▶ _WORK ORDER_
From the listing below, give again exactly the lines from the line with "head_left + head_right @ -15" to the line with "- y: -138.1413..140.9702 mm", ends included, without any pictures.

▶ _SUPPLIED DATA_
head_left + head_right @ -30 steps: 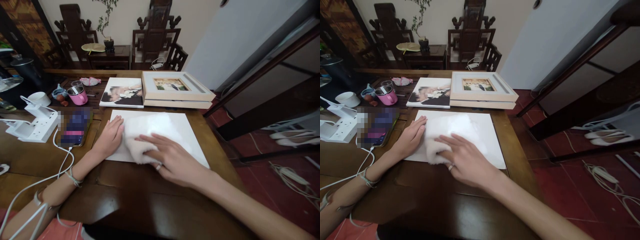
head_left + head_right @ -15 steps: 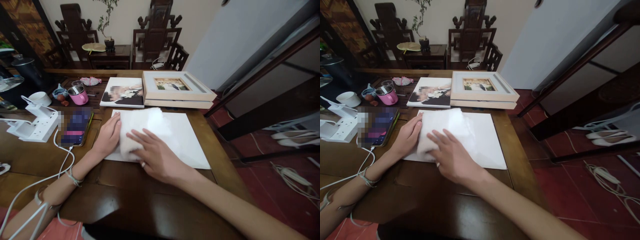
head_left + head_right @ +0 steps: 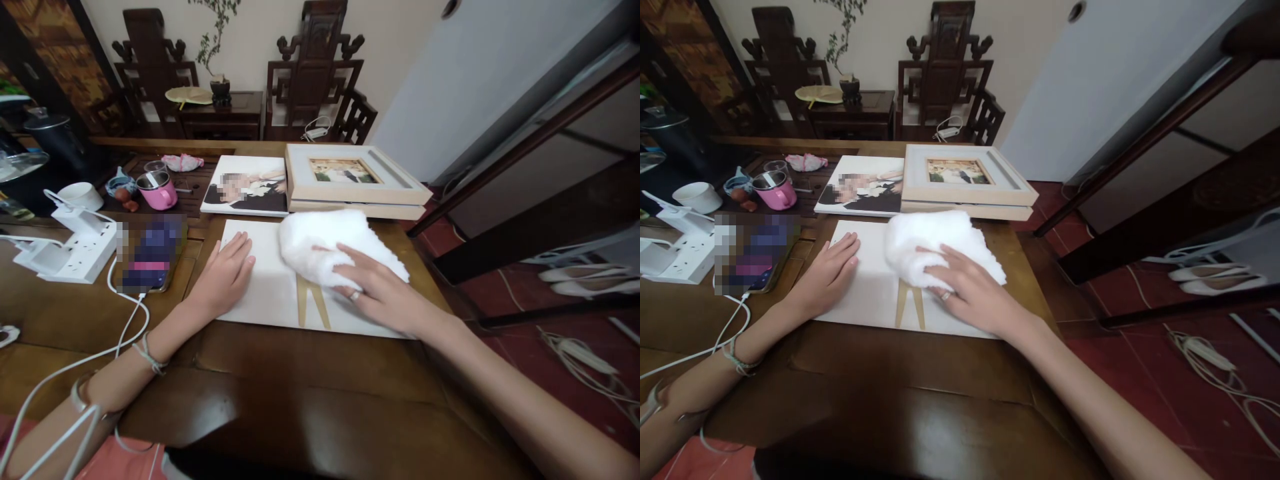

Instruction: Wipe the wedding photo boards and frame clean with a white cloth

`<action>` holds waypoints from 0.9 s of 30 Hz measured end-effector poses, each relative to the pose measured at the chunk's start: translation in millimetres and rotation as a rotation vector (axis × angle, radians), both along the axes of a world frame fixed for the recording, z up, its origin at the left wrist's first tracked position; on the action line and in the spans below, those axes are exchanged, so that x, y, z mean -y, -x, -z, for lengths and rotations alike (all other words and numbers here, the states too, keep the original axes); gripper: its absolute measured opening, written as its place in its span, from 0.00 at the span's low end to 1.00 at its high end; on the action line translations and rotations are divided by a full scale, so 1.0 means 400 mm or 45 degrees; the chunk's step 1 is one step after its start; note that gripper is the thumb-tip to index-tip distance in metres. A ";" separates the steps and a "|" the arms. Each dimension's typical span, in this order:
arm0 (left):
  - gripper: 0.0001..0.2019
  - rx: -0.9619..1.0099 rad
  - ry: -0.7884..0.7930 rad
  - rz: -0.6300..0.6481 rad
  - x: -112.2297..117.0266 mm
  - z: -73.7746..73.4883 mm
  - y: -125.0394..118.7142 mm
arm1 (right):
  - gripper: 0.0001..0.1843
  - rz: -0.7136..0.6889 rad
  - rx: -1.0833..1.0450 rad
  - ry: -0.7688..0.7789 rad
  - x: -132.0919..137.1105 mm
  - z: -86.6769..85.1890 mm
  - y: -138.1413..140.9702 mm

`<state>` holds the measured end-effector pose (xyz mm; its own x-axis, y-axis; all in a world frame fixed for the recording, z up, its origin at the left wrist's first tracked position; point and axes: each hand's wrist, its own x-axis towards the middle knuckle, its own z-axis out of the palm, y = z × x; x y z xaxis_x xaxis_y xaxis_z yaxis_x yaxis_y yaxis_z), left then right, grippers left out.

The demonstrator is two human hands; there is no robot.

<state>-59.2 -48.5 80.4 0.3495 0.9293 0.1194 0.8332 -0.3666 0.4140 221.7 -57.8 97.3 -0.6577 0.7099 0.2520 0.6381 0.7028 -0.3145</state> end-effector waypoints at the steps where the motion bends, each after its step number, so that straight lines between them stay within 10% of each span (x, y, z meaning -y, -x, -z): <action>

▶ _ANSWER TO THE PROBLEM_
head_left + head_right @ -15 steps: 
head_left + head_right @ +0 steps: 

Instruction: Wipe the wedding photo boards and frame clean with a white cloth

`<action>` holds waypoints from 0.9 s of 30 Hz measured end-effector poses, each relative to the pose measured at the chunk's start: translation in millimetres and rotation as a rotation vector (axis × angle, radians), both along the axes of a world frame fixed for the recording, z up, its origin at the left wrist's first tracked position; on the action line and in the spans below, those axes are exchanged, so that x, y, z mean -y, -x, -z, for lengths and rotations alike (all other words and numbers here, the states too, keep the original axes); gripper: its absolute measured opening, written as its place in its span, from 0.00 at the span's low end to 1.00 at its high end; on the action line translations and rotations are divided by a full scale, so 1.0 means 400 mm or 45 degrees; the chunk's step 1 is one step after its start; note that gripper is the thumb-tip to index-tip distance in metres. A ";" separates the steps and a "|" the arms. Each dimension's typical span, in this order:
arm0 (left):
  - gripper: 0.0001..0.2019
  - rx: -0.9619..1.0099 rad
  - ry: -0.7884..0.7930 rad
  - rz: -0.6300..0.6481 rad
  - x: -112.2297..117.0266 mm
  - z: -73.7746..73.4883 mm
  - y: -125.0394..118.7142 mm
arm1 (right):
  - gripper: 0.0001..0.1843
  - rz: -0.7136..0.6889 rad
  - rx: -1.0833..1.0450 rad
  - ry: -0.7688..0.7789 rad
  - x: -132.0919..137.1105 mm
  - z: -86.6769..85.1890 mm
  - y: -138.1413..140.9702 mm

The exercise ends with this answer.